There once lived in Basrah a prolific and profoundly spiritual worshipper whose fear of the Hereafter caused him to become physically weak, and whose constant crying made him skinny and sick. When he was on his deathbed, his family gathered around hiim, and they all began to cry.
“Help me sit up.” He said.He addressed his father first: “O my father, what is making you cry?”
“My son,” began his father, “I remembered that I will lose you, and that I will be alone after you die.”
The worshipper then turned his gaze towards his mother and said, “O my Mother, what is making you cry?”
“I am crying because I will soon have to taste the bitterness of losing you,” she said.
He then turned to his sister and asked, “what is making you cry?”
“Because I will soon lose out on your kindness and will consequently have to depend on others for help,” she said.
Finally, he looked at his children and asked, “what is making you cry?”
“The prospect of hard and humiliating life of being orphans after you die,” they said. Now it was his turn to cry. “And what is making you cry?” everyone asked.

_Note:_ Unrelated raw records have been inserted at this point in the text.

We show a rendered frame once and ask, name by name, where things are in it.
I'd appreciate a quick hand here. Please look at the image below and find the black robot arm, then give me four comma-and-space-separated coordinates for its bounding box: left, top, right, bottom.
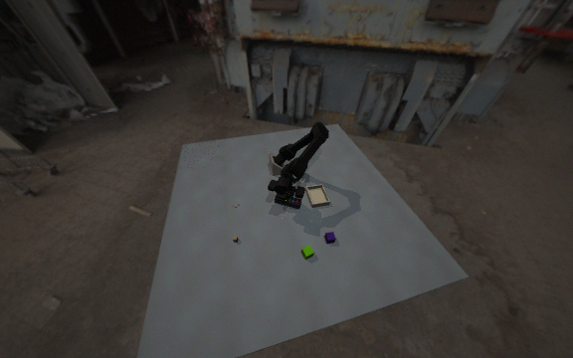
273, 122, 329, 200

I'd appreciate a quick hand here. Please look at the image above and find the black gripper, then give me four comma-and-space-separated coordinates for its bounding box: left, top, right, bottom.
268, 180, 305, 199

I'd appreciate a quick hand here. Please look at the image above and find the olive-brown shallow tray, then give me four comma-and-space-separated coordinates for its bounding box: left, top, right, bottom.
305, 184, 330, 208

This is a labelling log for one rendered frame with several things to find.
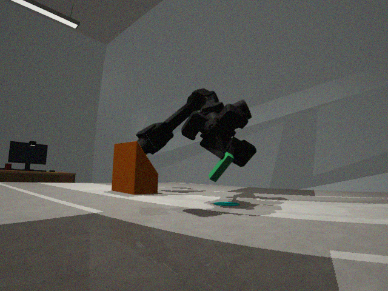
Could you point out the green rectangular block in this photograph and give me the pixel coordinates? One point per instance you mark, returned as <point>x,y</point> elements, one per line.
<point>221,167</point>

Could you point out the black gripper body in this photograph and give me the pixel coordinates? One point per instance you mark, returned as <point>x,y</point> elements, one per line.
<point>194,124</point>

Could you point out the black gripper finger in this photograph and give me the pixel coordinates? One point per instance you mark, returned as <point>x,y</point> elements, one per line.
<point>233,146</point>
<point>213,141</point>

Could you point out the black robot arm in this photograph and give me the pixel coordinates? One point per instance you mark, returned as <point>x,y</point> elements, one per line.
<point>232,116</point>

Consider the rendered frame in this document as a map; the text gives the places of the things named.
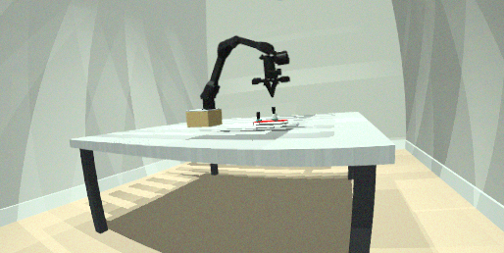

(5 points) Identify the red circuit board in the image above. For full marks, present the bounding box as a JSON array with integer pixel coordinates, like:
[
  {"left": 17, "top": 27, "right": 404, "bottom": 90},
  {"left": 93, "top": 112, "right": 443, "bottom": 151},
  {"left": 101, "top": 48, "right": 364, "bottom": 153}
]
[{"left": 253, "top": 107, "right": 288, "bottom": 125}]

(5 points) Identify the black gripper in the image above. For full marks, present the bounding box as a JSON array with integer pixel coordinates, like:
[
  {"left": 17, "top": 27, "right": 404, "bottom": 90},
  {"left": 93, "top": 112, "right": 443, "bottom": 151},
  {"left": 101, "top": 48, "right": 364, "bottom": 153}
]
[{"left": 252, "top": 66, "right": 290, "bottom": 97}]

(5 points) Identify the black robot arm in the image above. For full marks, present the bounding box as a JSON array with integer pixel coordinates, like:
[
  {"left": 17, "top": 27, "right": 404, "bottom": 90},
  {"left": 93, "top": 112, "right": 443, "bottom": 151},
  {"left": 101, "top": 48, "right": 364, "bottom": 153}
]
[{"left": 200, "top": 36, "right": 290, "bottom": 110}]

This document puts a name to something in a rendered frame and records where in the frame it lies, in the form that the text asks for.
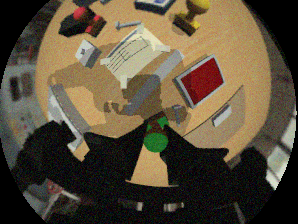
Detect yellow rubber stamp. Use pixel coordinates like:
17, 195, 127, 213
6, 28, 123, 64
173, 0, 210, 36

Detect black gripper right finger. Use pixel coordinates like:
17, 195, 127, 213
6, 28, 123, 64
162, 125, 229, 185

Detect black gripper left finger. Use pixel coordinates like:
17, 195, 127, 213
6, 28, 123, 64
82, 121, 148, 181

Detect cream paper card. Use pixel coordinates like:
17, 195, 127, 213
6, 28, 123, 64
100, 23, 170, 88

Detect white and blue stamp pad tin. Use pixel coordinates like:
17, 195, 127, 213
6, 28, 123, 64
134, 0, 176, 15

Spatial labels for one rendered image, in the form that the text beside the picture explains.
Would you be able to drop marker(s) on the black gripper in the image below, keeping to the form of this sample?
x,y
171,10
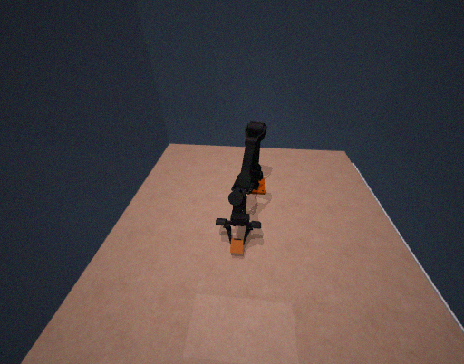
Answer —
x,y
227,224

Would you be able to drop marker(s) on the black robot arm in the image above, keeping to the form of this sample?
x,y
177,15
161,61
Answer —
x,y
250,173

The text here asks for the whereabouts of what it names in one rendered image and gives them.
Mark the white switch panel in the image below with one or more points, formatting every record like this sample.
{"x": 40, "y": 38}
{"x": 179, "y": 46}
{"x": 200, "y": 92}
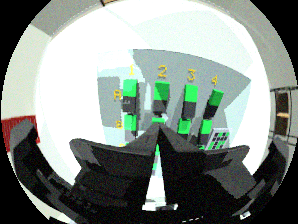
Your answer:
{"x": 200, "y": 99}

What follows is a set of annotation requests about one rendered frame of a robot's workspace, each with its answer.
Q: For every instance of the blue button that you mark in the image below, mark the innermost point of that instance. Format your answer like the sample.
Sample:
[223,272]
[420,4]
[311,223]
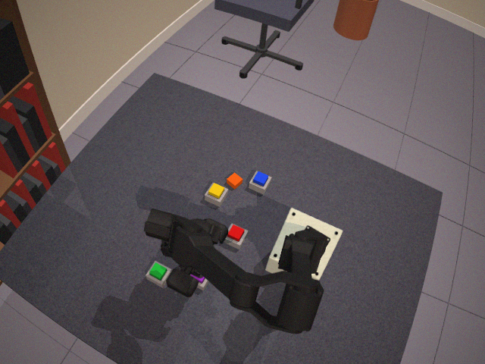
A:
[260,182]

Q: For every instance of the yellow button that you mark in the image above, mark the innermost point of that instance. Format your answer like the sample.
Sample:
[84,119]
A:
[216,194]

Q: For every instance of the orange block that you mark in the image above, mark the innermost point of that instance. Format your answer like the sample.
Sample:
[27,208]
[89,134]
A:
[234,180]

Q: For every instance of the red button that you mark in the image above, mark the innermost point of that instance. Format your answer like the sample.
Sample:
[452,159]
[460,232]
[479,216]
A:
[236,236]

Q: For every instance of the purple button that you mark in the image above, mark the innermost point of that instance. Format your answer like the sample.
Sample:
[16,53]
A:
[202,283]

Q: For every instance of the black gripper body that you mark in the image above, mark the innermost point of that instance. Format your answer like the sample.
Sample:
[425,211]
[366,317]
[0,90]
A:
[180,280]

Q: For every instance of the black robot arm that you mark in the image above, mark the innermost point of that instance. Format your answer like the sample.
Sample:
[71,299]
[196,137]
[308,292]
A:
[190,243]

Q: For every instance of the green button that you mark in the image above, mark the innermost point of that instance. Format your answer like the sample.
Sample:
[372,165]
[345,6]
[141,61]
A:
[158,274]

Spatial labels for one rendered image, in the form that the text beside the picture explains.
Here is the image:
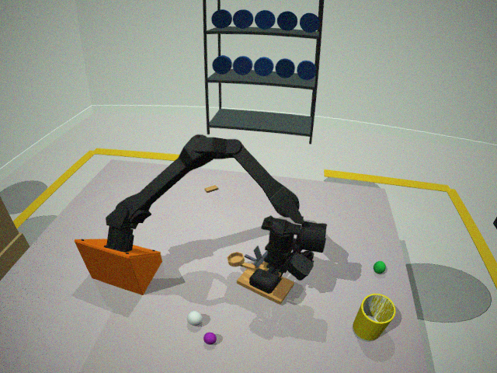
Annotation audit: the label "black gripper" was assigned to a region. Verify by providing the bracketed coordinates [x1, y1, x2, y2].
[249, 238, 302, 294]

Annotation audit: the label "white ball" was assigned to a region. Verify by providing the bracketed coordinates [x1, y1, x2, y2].
[187, 311, 203, 326]

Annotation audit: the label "yellow cup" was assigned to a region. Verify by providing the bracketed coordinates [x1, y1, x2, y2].
[353, 294, 396, 342]

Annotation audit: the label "purple ball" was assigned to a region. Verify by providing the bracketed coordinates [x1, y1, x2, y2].
[203, 333, 217, 345]

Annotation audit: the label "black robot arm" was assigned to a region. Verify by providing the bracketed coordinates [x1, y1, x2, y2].
[104, 135, 327, 281]

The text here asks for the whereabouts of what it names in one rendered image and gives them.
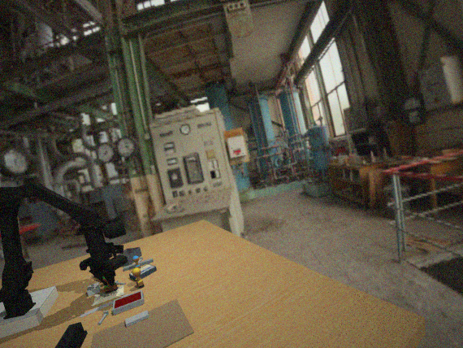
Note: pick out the cream paper card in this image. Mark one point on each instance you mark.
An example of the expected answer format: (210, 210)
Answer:
(104, 297)

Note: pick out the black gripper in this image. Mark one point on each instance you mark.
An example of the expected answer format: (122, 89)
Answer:
(100, 263)

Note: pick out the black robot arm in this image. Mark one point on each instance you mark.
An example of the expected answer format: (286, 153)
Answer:
(17, 272)

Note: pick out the yellow rubber stamp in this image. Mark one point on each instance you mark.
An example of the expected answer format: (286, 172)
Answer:
(139, 282)

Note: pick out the blue-handled rubber stamp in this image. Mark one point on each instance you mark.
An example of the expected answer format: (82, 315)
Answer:
(135, 259)

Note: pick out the white and blue stamp pad tin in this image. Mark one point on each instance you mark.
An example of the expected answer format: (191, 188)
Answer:
(145, 271)

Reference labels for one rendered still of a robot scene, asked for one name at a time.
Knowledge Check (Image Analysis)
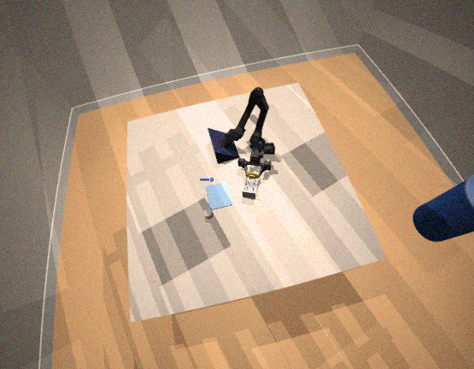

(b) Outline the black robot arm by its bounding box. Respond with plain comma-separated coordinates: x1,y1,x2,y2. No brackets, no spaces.
219,87,275,161

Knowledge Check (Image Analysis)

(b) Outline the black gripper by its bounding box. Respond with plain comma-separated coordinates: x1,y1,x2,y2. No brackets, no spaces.
237,158,272,178

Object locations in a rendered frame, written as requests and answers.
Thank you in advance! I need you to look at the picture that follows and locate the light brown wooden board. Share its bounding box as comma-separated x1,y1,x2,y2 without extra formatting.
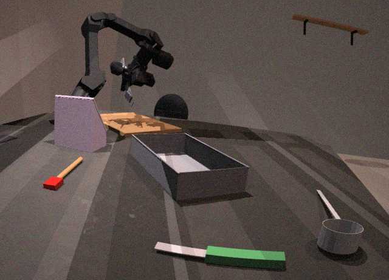
101,112,182,137

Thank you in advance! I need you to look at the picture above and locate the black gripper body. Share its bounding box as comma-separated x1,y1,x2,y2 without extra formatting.
110,55,155,87

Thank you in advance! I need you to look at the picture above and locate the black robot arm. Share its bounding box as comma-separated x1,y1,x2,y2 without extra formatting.
69,12,174,98

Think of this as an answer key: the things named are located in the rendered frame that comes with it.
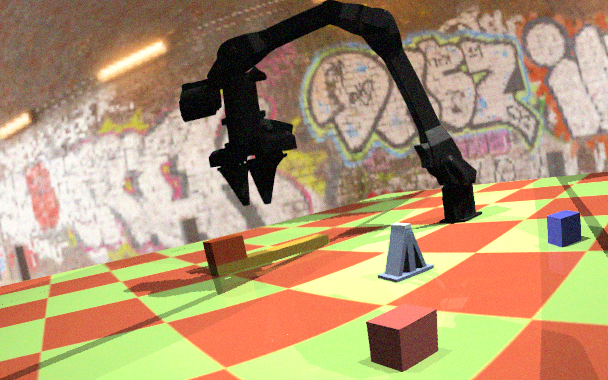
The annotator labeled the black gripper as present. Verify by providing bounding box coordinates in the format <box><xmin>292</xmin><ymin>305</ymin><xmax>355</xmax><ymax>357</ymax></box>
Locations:
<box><xmin>209</xmin><ymin>105</ymin><xmax>297</xmax><ymax>206</ymax></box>

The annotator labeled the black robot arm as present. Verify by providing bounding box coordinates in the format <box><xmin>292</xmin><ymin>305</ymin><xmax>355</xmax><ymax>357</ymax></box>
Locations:
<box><xmin>179</xmin><ymin>0</ymin><xmax>482</xmax><ymax>224</ymax></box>

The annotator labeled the blue cube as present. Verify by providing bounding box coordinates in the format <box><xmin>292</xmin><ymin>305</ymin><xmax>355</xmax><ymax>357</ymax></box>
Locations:
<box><xmin>547</xmin><ymin>210</ymin><xmax>582</xmax><ymax>248</ymax></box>

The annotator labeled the reddish-pink cube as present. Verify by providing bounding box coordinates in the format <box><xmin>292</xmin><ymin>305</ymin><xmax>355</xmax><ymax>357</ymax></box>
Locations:
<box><xmin>366</xmin><ymin>303</ymin><xmax>439</xmax><ymax>372</ymax></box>

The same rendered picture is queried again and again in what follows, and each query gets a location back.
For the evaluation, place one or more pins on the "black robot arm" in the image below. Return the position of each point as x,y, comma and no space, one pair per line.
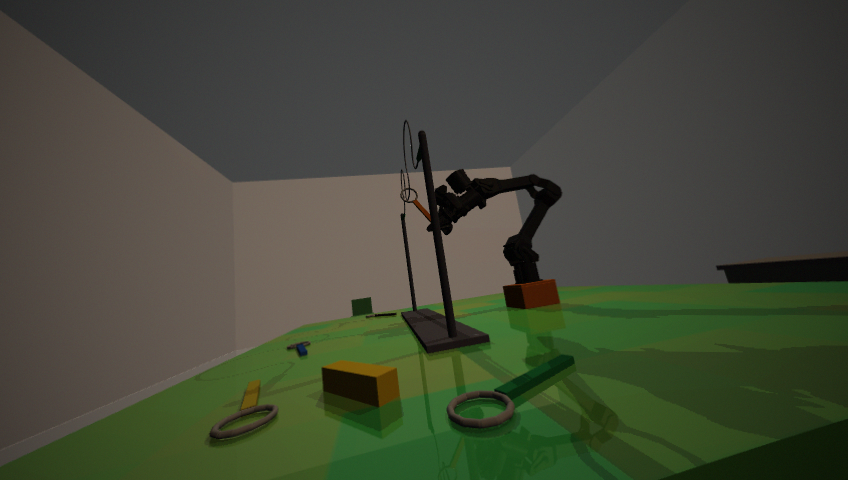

“I am crying because I saw that each one of you cried for his or her own self, and not for me, he said. Is there none among you who cries for the long, hard journey I am about to embark upon, and the few supplies (i.e. good deeds) that I have for it? Is there none among you who cries because I will be lying down in dirt? Is there none among you who cries becuase I will be held accountable (and might have to endure punishment)? Is there none among you who cries because of when I will stand before the Lord of all that exists (for judgement)?” He then rolled over onto his face, when they tried to move him, they realised that he had just died.